Of the funding provision for documentary in Ireland it has to be said that it includes a number of uncomfortable bedfellows, each inclined to see only their own interest rather than the greater good which might be attained if they could take a more holistic perspective. Perhaps this is a little unfair to the Arts Council whose Reel Art scheme may be the model for best funding practice in this area.

The Film Board seems to take a scatter-gun approach and is, arguably, in a period of financial and editorial transition; the BAI is hostage to broadcasters (albeit not just the more constrained local players); and those local players - RTÉ, TG4, BBC NI, TV3 - are all (to a matter of degree) hostage in turn to their schedulers. So much so that, forty years hence, one wonders what they will have created of lasting archival worth from our present time.

When it comes to funding the feature documentary, and then finding outlets for it, there is little point in treating it as if it were a manufacturer's product. It is instead one of the many forms of creative endeavour which spring from the human need to tell each other stories. Some are more interesting than others, some are better told than others, some - the best - keep us spellbound and tell us things about ourselves.

That industries and empires have risen to mediate - or make a buck - between the maker and their audience is of little matter. In any case, many of these industries and empires are now failing. The idea that the work is only validated by a publisher's (aka a sales agent's, a broadcaster's, a film agency's, or a distributor's...) willingness to bring it to an audience was a false idea to begin with. Even as they pose on the Croisette these gatekeepers are in as much trouble as ever they have been.

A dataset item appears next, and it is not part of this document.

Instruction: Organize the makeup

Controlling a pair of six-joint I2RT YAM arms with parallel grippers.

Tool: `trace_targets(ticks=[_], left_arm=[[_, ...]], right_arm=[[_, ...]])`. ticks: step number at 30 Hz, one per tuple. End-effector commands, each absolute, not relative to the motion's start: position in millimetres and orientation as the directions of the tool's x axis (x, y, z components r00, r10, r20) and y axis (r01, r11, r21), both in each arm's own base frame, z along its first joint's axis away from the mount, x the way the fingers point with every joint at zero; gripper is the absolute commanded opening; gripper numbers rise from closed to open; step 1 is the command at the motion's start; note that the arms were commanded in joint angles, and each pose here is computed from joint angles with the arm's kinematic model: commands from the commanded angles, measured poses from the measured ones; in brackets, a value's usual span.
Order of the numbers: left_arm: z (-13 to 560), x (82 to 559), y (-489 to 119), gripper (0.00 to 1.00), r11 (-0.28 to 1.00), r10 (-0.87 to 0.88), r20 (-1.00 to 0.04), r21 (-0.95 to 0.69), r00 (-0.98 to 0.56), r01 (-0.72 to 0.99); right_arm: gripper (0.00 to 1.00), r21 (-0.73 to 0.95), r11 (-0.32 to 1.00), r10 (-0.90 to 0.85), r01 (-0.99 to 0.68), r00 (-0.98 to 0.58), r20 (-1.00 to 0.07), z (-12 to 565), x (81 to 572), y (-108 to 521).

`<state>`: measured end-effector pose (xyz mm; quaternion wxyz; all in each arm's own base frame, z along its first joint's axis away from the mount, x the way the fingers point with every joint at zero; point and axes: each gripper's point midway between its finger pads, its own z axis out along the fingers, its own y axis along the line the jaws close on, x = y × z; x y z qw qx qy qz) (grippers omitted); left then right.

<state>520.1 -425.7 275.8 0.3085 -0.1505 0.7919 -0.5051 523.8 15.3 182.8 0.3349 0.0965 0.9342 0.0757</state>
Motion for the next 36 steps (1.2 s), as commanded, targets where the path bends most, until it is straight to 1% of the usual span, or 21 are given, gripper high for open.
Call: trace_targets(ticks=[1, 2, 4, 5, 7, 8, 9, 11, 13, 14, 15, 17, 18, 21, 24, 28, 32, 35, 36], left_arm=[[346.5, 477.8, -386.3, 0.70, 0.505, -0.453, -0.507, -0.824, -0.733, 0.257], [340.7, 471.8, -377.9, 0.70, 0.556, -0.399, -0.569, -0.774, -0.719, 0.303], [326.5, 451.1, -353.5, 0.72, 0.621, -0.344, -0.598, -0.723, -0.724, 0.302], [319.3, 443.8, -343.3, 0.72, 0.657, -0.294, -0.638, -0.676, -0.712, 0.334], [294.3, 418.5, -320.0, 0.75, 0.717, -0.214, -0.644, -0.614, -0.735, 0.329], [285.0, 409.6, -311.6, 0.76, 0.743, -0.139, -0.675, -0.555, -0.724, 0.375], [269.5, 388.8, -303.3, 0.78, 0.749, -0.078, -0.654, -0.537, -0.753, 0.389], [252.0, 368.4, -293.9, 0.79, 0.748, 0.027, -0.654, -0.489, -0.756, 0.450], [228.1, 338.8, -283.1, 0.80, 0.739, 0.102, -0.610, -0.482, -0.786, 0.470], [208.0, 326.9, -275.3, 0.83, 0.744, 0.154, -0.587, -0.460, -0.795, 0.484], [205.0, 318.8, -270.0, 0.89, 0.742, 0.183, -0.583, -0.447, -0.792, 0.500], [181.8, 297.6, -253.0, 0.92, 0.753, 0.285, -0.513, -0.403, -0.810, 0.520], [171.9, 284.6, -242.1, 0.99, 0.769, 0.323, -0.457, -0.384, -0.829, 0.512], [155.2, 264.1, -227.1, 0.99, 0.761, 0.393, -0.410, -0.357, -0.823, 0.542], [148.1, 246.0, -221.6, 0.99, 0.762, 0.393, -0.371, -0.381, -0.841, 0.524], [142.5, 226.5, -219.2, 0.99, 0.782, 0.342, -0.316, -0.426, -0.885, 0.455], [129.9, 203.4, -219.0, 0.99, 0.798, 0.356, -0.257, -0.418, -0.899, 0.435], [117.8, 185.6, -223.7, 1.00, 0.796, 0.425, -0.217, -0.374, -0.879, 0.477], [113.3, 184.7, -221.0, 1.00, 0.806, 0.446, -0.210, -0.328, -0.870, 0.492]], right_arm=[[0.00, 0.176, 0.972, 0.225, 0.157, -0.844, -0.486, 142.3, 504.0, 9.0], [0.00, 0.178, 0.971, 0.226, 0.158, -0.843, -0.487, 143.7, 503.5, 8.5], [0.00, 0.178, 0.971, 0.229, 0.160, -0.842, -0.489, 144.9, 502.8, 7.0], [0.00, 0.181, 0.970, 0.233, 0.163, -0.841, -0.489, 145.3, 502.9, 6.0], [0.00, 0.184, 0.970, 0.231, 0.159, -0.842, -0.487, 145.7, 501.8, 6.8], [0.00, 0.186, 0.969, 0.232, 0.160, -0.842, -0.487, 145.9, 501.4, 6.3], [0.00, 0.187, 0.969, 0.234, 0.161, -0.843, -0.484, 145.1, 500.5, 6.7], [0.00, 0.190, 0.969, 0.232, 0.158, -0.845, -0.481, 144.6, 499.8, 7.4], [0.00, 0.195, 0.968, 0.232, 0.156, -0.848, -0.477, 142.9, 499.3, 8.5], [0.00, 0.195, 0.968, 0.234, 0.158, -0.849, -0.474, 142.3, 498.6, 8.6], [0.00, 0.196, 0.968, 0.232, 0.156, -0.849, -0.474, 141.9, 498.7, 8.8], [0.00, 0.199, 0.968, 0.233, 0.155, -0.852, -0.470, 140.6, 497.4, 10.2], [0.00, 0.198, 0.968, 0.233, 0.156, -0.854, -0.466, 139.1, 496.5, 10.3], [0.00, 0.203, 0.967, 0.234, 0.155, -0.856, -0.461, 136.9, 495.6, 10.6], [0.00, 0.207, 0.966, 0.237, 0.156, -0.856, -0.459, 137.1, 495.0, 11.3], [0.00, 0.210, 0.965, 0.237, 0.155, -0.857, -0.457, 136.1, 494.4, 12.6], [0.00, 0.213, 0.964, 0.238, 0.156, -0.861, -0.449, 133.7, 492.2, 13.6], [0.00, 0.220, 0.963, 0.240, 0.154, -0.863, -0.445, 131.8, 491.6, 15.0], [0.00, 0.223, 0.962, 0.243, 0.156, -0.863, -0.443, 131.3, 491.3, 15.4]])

The challenge now for the originators of work is not to demonstrate adaptability - haven't they always - but to enhance their inherent adaptivity.

This is not just subtle wordplay. It expresses the idea that the originators of work need to switch from responding to circumstances to reinterpreting those circumstances. As an example, film-makers might start to re-think the inevitable conditionality of the funding they receive. Instead they might begin to consider what conditions they might impose for their acceptance of that funding.

To this observer, then, the means to secure the future of the feature documentary lies not in adaptability - meaning, colloquially, being forever on the back foot - but in the adoption of adaptive reasoning and behaviour as a collective response to how things are.

Give it a minute. Think about it. It is, after all, the applicant who justifies the funder's existence.


-with thanks to David, Neasa and the crew at Guth Gafa, and to the many film-makers I met there.